- Born: Carol Ruth van der Velde August 10, 1926 Forest Grove, Ottawa County, Michigan
- Died: August 20, 1972 (aged 46) Arlington, Virginia
- Occupation: Mathematician
- Known for: Languages with Expressions of Infinite Length (1964); Karp Prize;

Academic background
- Education: Manchester University (BA, 1948); Michigan State University (MA, 1950); University of Southern California (PhD, 1959);
- Thesis: Languages with Expressions of Infinite Length (1959)
- Doctoral advisor: Leon Henkin

Academic work
- Discipline: Mathematician
- Sub-discipline: Mathematical logic; Formal language theory;
- Institutions: University of Maryland, College Park (1959–1972)

= Carol Karp =

American mathematician (1926–1972)

Carol Karp, born Carol Ruth Vander Velde (10 August 1926 in Forest Grove, Ottawa County, Michigan – 20 August 1972 in Arlington, Virginia), was an American mathematician of Dutch ancestry best known for her work on infinitary logic. She also played viola in an all-women orchestra. She is the namesake of the Association for Symbolic Logic's Karp Prize.

==Early life and education==
Karp was born Carol Ruth van der Velde on 10 August 1926 in Forest Grove in Ottawa County, Michigan to a farming supply store manager and a housewife. The family moved to Ohio when she was 11, and she and her siblings graduated from high school there. She graduated from Alliance High School in 1944. Next she attended Manchester University, Indiana, earning her Bachelor of Arts degree in 1948. She then went back to Michigan to study at Michigan State University (then called Michigan State College), where she earned a Master's degree in mathematics in 1950. She then spent time as a violist in an all-women orchestra before returning to mathematics.
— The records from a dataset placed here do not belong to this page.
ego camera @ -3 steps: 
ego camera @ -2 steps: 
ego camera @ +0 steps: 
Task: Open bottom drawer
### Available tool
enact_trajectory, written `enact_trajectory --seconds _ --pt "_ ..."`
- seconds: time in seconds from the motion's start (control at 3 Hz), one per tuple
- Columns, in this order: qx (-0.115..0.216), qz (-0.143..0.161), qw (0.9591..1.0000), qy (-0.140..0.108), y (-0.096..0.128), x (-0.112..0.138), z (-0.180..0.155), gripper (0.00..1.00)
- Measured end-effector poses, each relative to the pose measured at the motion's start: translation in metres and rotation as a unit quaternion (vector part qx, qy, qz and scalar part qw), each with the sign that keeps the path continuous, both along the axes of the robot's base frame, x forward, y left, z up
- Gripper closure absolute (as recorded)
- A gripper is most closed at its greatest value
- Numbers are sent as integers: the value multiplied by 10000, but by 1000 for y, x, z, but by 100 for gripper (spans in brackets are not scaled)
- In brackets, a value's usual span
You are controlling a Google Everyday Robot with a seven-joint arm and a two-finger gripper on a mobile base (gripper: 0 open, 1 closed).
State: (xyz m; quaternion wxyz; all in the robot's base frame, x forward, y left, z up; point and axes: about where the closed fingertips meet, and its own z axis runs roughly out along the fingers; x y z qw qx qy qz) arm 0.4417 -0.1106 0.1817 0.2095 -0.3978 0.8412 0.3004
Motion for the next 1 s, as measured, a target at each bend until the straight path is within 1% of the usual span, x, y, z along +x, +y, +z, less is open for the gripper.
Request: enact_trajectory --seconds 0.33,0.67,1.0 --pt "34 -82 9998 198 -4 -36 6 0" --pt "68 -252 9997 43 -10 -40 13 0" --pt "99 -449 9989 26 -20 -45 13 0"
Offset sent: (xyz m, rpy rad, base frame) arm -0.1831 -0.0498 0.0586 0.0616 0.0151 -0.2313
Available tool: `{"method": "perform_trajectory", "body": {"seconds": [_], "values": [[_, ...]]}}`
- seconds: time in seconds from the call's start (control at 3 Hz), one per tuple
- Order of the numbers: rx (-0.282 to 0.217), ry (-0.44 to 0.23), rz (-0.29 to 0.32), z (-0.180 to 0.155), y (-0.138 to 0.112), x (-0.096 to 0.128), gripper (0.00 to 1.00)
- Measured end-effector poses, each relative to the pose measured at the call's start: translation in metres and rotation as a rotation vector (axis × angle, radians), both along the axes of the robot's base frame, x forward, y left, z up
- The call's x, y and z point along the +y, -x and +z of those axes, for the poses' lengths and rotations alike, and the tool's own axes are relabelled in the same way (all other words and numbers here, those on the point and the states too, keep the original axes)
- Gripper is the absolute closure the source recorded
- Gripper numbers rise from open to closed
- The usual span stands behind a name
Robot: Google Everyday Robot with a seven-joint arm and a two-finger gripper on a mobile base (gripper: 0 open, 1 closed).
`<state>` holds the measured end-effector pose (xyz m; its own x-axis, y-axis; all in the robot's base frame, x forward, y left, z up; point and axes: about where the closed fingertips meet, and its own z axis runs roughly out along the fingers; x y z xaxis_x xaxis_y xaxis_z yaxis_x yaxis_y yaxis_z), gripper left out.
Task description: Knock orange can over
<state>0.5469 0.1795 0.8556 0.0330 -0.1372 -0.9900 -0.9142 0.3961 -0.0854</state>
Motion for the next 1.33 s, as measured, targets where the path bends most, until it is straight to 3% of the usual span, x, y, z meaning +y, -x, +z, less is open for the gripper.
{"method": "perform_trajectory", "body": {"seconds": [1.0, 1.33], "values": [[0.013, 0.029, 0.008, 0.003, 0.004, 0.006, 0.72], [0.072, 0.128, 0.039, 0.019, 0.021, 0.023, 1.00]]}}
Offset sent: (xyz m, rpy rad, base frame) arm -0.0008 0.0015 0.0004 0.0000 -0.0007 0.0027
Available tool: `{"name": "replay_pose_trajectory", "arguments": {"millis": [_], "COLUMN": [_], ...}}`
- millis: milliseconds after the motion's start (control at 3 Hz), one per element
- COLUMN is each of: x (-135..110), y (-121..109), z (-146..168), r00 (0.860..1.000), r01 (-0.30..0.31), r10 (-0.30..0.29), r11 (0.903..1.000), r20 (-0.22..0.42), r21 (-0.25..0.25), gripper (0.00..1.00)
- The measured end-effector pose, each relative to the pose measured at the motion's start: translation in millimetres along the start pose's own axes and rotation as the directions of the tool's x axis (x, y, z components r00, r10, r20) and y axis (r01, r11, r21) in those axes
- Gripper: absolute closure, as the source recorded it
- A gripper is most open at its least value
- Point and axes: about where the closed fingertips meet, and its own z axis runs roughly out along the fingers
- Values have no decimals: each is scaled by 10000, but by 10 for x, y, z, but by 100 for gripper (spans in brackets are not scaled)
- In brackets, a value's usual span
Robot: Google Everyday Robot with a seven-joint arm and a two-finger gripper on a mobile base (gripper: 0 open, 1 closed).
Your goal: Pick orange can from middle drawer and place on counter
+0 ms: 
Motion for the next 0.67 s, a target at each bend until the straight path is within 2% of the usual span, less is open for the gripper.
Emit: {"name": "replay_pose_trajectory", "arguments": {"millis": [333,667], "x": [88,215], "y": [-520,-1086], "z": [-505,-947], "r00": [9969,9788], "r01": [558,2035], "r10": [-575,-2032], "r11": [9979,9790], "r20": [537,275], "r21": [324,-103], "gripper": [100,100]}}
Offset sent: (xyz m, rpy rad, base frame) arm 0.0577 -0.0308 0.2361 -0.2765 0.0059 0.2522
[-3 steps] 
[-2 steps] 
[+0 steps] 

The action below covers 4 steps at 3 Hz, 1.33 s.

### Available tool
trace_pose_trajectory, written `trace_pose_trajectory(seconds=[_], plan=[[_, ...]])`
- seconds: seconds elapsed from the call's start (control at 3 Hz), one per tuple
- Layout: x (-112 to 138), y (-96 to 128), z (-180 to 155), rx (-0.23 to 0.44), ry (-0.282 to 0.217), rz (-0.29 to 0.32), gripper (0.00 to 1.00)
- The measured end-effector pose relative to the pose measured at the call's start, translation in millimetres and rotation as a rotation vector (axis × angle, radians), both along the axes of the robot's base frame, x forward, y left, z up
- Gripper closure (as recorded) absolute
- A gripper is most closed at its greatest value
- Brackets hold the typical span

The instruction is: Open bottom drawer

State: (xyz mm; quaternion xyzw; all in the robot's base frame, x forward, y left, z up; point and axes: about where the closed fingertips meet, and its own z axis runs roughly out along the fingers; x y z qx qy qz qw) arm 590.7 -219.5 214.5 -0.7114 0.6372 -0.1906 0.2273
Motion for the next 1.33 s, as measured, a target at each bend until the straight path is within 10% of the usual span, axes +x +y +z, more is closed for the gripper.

In 1951 she married Arthur Louis Karp and took his last name. She continued her graduate study in mathematics while traveling to California and Japan with her husband, who worked in the US Navy. She completed her Ph.D. in 1959 at the University of Southern California under the supervision of Leon Henkin. Her dissertation, in formal language theory and infinitary logic, was Languages with Expressions of Infinite Length;
she later published it as a book with the same title (North–Holland Publishing, 1964).

== Career ==
Even before completing her doctorate, Karp had taken a faculty position in 1958 at the University of Maryland, College Park, where her husband Arthur also taught. She was promoted to full professor in 1966 after only seven years and she became a "leader in the developing theory of infinitary logic". She was particularly known for applying methods of algebra to logic, thus advancing algebraic logic. In 1969 she was diagnosed with breast cancer but remained active until her death three years later on 20 August 1972 in Arlington, Virginia.

==Legacy==
The Karp Prize of the Association for Symbolic Logic is named in her honor. The cash prize was established in 1973 and is awarded every five years for a "connected body of research, most of which has been completed in the time since the previous prize was awarded."